Dengan ayunan tangannya yang menghitam, Zhurval mengirimkan bayangan ke seluruh dunia manusia. Suara gaib menggema, meretakkan langit dan membuat para penghuni dunia atas merasakan hawa dingin menusuk tulang.

Sementara itu, Itachi sedang berjalan melewati Hutan Suroji, setelah menyelamatkan Desa Arakiri. Langkahnya ringan, tapi pikirannya tetap waspada. Ia belum sempat beristirahat lama ketika langit mendadak menggelap secara tidak wajar. Awan hitam bergulung, angin kencang berhembus, dan suara raungan menggema dari langit.

Dari kejauhan, bayangan hitam melayang, membentuk sosok mengerikan yang menutup sebagian besar langit. Dalam sekejap, suara dalam kepala Itachi terdengar—sebuah bisikan berat dan penuh dendam.

"Manusia rendahan, kau telah mengganggu keseimbangan dunia yang kuatur. Kau telah menghancurkan salah satu penjagaku, dan untuk itu... kau akan membayar mahal," ujar Zhurval.

Itachi menghentikan langkahnya, mengangkat kepala dan berteriak, "Jika keseimbangan yang kau maksud adalah penindasan terhadap manusia tak bersalah, maka aku akan terus melawanmu, Zhurval!"

Dewa kegelapan tidak tinggal diam. Dalam sekejap, sebuah bayangan hitam menjelma dari langit dan menghantam tanah di depan Itachi. Tanah retak, pohon-pohon roboh, dan dari pusaran kegelapan itu muncul tiga entitas bayangan yang jauh lebih kuat dari Yoru-Kiba. Mereka adalah Jendral Bayangan—tiga penjaga utama Zhurval yang selama ribuan tahun tidak pernah muncul di dunia manusia.

Yang pertama adalah Morgath, sang pengendali ilusi, sosok bertubuh ramping dengan wajah yang selalu berubah-ubah. Yang kedua adalah Brukza, monster bertubuh raksasa berlapis baja hitam dengan kekuatan destruktif tak tertandingi. Yang terakhir adalah Kaelros, pemburu jiwa yang mampu menghisap energi kehidupan hanya dengan tatapan matanya.
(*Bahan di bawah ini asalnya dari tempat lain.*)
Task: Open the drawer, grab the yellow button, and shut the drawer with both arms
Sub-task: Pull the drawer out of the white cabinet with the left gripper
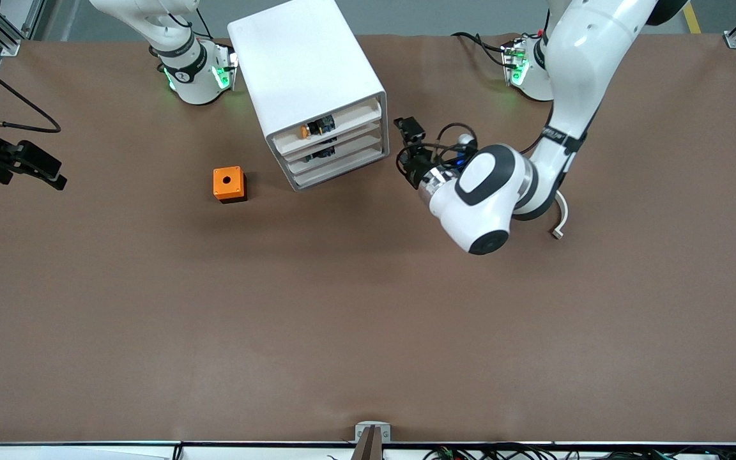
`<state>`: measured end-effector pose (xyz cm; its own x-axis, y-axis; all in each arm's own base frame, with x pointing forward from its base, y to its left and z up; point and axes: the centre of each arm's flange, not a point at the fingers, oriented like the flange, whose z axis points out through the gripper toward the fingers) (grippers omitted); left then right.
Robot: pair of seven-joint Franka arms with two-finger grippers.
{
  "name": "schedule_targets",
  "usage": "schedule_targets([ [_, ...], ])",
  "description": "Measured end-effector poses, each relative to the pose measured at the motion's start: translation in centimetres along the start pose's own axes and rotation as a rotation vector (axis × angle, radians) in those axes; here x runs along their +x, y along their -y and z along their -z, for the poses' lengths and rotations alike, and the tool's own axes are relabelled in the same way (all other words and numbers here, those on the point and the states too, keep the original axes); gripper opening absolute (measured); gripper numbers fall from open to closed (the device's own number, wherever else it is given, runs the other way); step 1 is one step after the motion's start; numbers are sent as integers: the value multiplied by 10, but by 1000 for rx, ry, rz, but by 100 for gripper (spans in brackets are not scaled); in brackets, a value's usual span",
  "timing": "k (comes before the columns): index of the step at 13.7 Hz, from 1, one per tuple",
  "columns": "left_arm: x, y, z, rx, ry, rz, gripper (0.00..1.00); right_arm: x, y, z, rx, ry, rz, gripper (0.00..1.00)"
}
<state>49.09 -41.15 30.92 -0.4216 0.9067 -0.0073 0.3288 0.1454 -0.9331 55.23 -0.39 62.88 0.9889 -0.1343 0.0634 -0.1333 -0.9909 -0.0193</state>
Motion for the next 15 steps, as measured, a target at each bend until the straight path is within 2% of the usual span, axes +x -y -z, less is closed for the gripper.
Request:
schedule_targets([
  [1, -6, -8, -7, 22, -1, 44, 93, 0, 0, 0, 0, 0, 0, 100],
  [2, -12, -14, -17, 41, -8, 69, 87, 0, 0, 0, 0, 0, 0, 100],
  [3, -20, -16, -29, 55, -21, 78, 75, 0, 0, 0, 0, 0, 0, 100],
  [5, -33, -9, -55, 61, -60, 72, 74, 0, 0, 0, 0, 1, 0, 100],
  [6, -38, -3, -66, 59, -78, 67, 69, 0, 0, 0, 0, 1, 0, 100],
  [7, -42, 1, -75, 60, -90, 63, 69, 0, 0, 0, 0, 1, 0, 100],
  [8, -45, 5, -82, 66, -97, 62, 62, 0, 0, -1, 0, 1, 0, 100],
  [10, -49, 7, -91, 85, -99, 63, 56, 0, 0, -1, 0, 1, 0, 100],
  [12, -49, 2, -93, 90, -97, 70, 37, 0, 0, -1, 0, 1, 0, 100],
  [15, -49, -5, -95, 99, -99, 78, 33, 0, 0, -1, 0, 2, 0, 100],
])
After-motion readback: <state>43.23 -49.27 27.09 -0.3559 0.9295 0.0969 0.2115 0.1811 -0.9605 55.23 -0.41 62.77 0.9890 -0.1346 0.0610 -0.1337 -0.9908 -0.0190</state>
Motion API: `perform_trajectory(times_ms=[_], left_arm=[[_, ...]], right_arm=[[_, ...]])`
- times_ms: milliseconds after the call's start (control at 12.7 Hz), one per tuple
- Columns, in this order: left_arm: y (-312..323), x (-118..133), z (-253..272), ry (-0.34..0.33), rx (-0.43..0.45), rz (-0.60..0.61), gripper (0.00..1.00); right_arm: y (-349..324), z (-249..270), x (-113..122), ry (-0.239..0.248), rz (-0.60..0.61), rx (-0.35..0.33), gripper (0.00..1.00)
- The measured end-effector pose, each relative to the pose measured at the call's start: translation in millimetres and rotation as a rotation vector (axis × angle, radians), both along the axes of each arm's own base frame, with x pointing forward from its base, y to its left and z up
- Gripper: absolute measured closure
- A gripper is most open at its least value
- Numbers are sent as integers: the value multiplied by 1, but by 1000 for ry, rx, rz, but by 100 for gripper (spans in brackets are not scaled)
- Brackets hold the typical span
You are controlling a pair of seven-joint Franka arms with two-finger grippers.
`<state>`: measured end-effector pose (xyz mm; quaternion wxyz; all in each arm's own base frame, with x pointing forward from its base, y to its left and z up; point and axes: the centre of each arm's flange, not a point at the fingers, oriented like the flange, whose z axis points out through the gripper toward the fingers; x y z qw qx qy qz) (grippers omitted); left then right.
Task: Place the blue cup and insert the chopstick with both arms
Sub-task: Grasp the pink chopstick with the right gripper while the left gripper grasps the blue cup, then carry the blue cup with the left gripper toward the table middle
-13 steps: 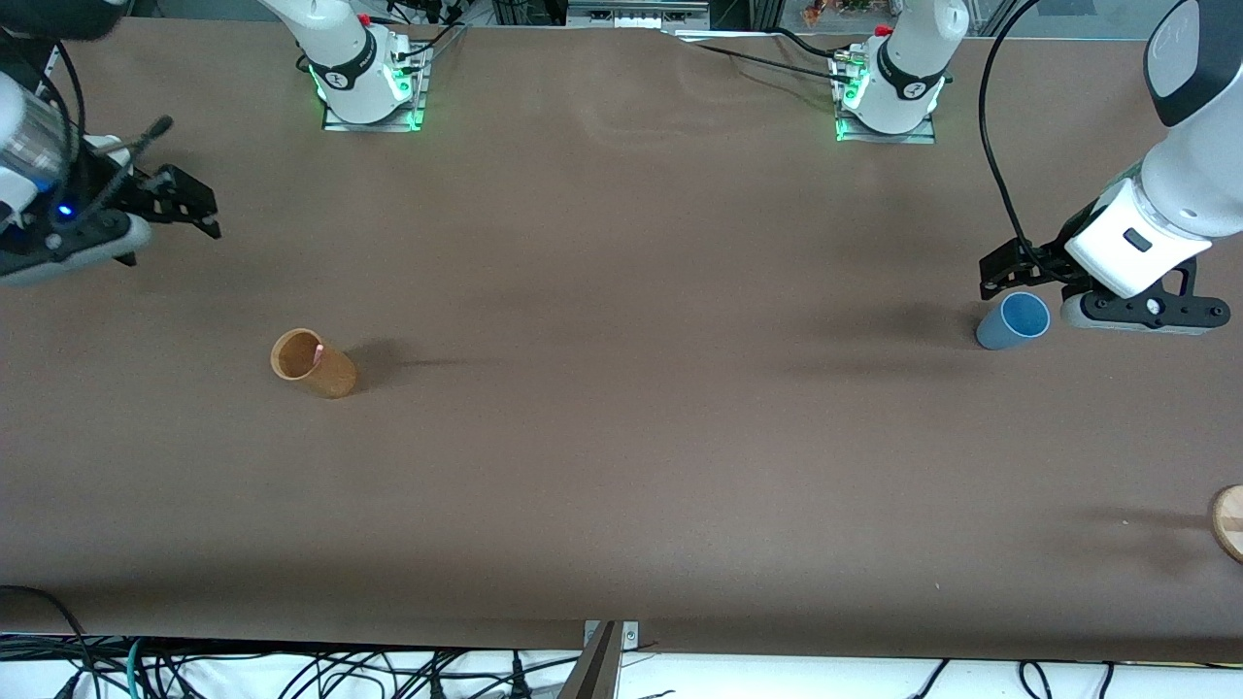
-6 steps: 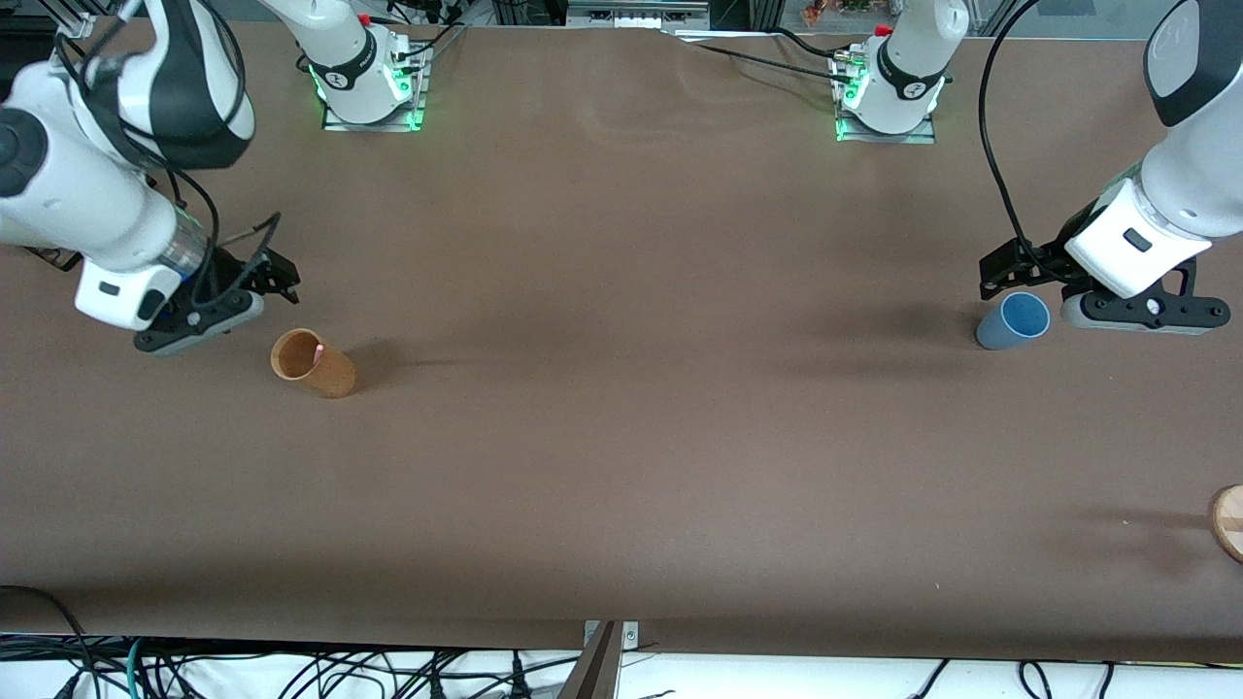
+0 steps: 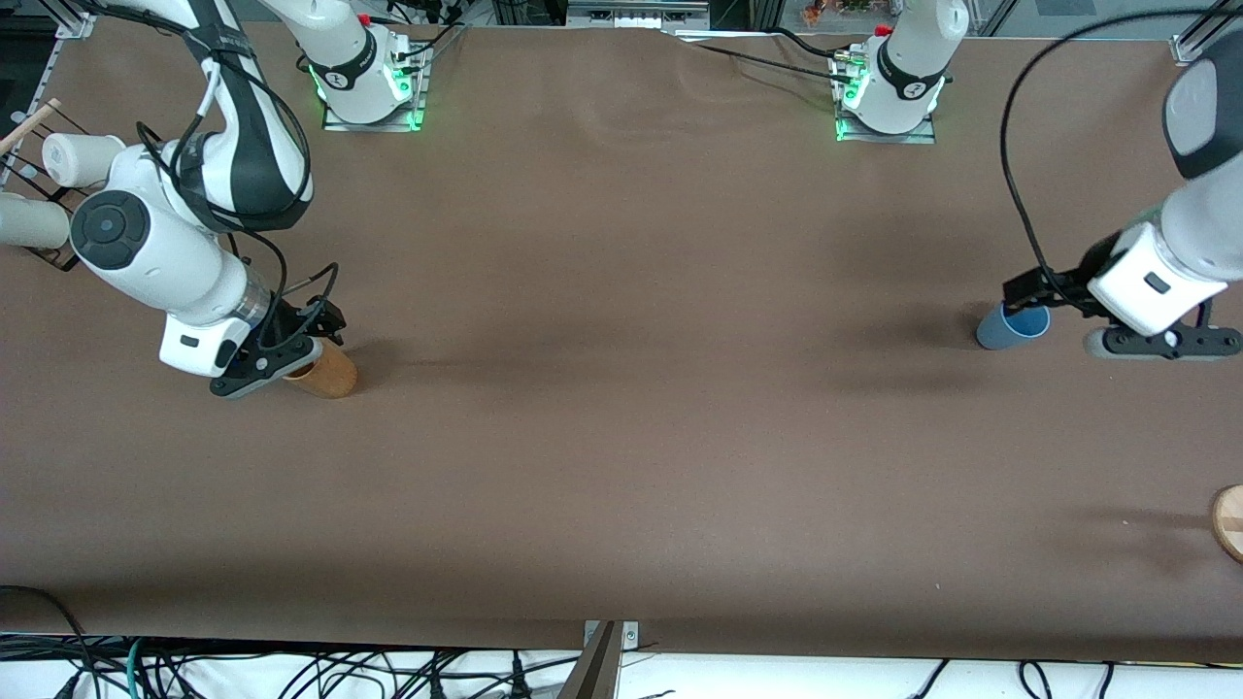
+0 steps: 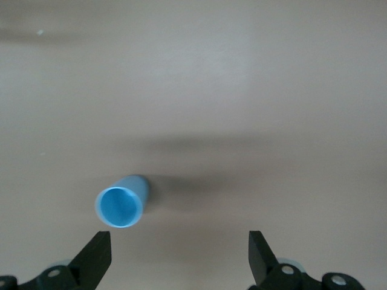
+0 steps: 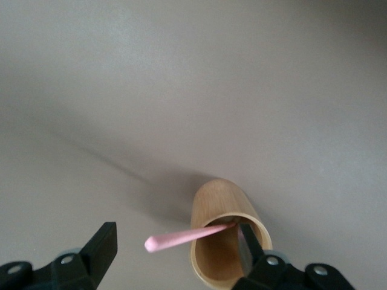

"Kami datang untuk mengantarmu pada kematian, anak manusia," kata Morgath dengan suara menggema, senyumnya menipu.

Itachi menancapkan tongkat kayu warisan Hiroto ke tanah, membiarkan arus energi dari delapan elemen mengalir dalam dirinya. "Aku tidak akan mundur. Aku akan menyeimbangkan dunia ini, meskipun aku harus menghadapi seluruh kegelapan yang kau kirimkan, Zhurval!"

Pertarungan pun dimulai. Morgath mengurung Itachi dalam dunia ilusi, mempermainkan pikirannya dengan bayangan dari masa lalu—kenangan keluarganya yang terbunuh, keraguan diri, dan kesendirian yang pernah melingkupinya.

Itachi melawan dengan kekuatan cahaya, namun Morgath lebih lihai, menembus pertahanan mentalnya sedikit demi sedikit.

Brukza menerjang dengan kekuatan brutal, membuat tanah bergetar dan udara berdesir keras.

Itachi mencoba menangkis serangan dengan tanah dan petir, namun tubuhnya mulai melemah, gerakannya melambat. Brukza menghantamnya berulang kali, membuat tubuh Itachi terluka parah.

Kaelros mengendap-endap dalam bayangan, mencuri energi kehidupan Itachi secara perlahan. Dengan setiap serangan mereka, kekuatan Itachi terus menguras habis, luka-lukanya semakin parah, dan nafasnya semakin berat.

Zhurval menyaksikan dari kejauhan dengan tawa puas. "Kekuatanmu hanya percikan kecil di hadapan lautan kegelapan," bisiknya.

Dengan hantaman terakhir, Itachi terpental jauh, tubuhnya menghantam bebatuan dan tergeletak tak berdaya. Matanya mulai redup, cahaya yang menyelimutinya perlahan padam. Ketiga Jendral Bayangan bersiap menghabisinya.

Namun, tepat saat mereka hendak melancarkan serangan terakhir, hawa dingin luar biasa menyelimuti medan pertempuran.

Salju turun dengan derasnya, suhu udara merosot tajam, dan dari balik hutan muncul sosok perempuan berjubah biru es yang setengah wajahnya tertutup cadar putih panjang.

"Cukup," suara perempuan itu menggelegar, namun membawa ketenangan sekaligus ancaman. Ia mengangkat tangannya, dan dari telapak tangannya terpancar energi es murni yang membekukan tanah, udara, bahkan bayangan yang melayang.

Dengan satu gerakan, perempuan itu melumpuhkan ketiga jendral bayangan untuk sementara waktu, membekukan kaki mereka di tempat dan menghentikan serangan mereka. Ia melompat ke arah Itachi, memeluk tubuh lemah itu, lalu berlari secepat angin membawanya menjauh dari pertempuran.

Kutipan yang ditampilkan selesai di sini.